The Peshmerga would very likely have an overall and local numerical advantage over IS, especially considering that the Islamist group would be taking an enormous risk if it concentrated a very large portion of it's strength on the defence of Mosul. As Operation Free Sinjar has demonstrated, the Kurds do seem able to concentrate the large forces necessary to execute complex urban assault operations. A battle for control of Mosul would be on an entirely different scale however, without their heavy equipment and a unified command it would be an enormously risky and costly undertaking; even with the Iraqi Army moving up from the south. It does, however, remain the best possible chance for anti-IS forces to inflict irreparable attrition to their trained fighters and prestige.

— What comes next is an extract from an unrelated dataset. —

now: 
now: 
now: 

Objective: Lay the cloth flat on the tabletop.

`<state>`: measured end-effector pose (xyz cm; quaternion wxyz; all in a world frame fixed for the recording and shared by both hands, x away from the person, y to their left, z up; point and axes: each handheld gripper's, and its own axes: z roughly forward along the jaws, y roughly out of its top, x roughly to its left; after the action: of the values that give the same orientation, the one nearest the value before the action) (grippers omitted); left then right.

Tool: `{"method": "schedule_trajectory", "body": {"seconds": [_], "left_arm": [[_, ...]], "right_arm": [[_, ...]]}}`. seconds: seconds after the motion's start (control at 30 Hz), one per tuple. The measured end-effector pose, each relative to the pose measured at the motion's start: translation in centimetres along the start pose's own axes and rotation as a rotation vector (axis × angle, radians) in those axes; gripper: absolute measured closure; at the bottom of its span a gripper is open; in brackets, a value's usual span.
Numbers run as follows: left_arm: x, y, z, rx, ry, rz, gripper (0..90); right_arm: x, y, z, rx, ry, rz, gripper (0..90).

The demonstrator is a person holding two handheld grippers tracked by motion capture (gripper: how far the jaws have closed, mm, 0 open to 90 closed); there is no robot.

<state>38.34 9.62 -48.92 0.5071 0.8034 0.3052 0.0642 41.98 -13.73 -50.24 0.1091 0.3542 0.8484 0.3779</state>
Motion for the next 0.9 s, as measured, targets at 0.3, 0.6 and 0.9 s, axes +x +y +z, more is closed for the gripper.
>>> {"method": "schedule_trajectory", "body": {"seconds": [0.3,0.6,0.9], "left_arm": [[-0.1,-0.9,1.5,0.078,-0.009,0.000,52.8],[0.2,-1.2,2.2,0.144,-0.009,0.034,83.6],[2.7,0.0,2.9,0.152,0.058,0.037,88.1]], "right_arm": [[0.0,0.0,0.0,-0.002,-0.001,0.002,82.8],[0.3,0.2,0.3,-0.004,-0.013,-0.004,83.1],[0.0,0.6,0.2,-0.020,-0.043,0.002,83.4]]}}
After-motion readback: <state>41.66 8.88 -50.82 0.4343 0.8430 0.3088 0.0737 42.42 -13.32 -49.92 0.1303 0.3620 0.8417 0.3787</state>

In summary, IS is militarily easy to contain. The difficulty lies in dislodging them from the territory they hold because of their strategy of harassment rather than static defence and continuous offensive action directed against their enemies weakest points. Despite this, I believe their commanders are acutely aware that their strategy would collapse if they were to lose enough of the trained field army to prevent their offensive action from being successful. This cannot simply be achieved by blunting their offensives, leaving them free to withdraw at will and attack elsewhere. In order to inflict the necessary damage they must be forced into conducting a static defensive battle that they do not wish to fight. The only way of doing this, in the author's opinion, is by seriously threatening one of their two major centers of power: Mosul or Raqqa. As there are currently no forces on the ground capable of conducting an offensive towards Raqqa, Mosul is left as the only realistic option open to us. While the Iraqi army is the better equipped force, they will remain unable to concentrate the force to advance northwards with IS threatening their flank in Anbar province. It will therefore have to be the geographically closer Kurdish forces which initiate the battle and begin the process of drawing IS reserves into the city before the Iraqis can advance, certain that those reserves couldn't be employed for offensive action against their Western flank. In the meantime the West needs to help the Kurdish forces build the logistical support structures necessary for them to conduct protracted offensive. The West must also seriously encourage the establishment of a functional unified command, possibly using the delivery of spare parts and ammunition for their existing heavy weapons as an incentive to do so.
Defeating IS is a matter of making their current military strategy for Iraq and Syria unworkable. This can only be achieved by forcing them to fight a battle that will result in the fatal degradation of their fighting power. I believe an attack on Mosul, coordinated in the manner I have laid out, could achieve this without the need for large Western conventional forces.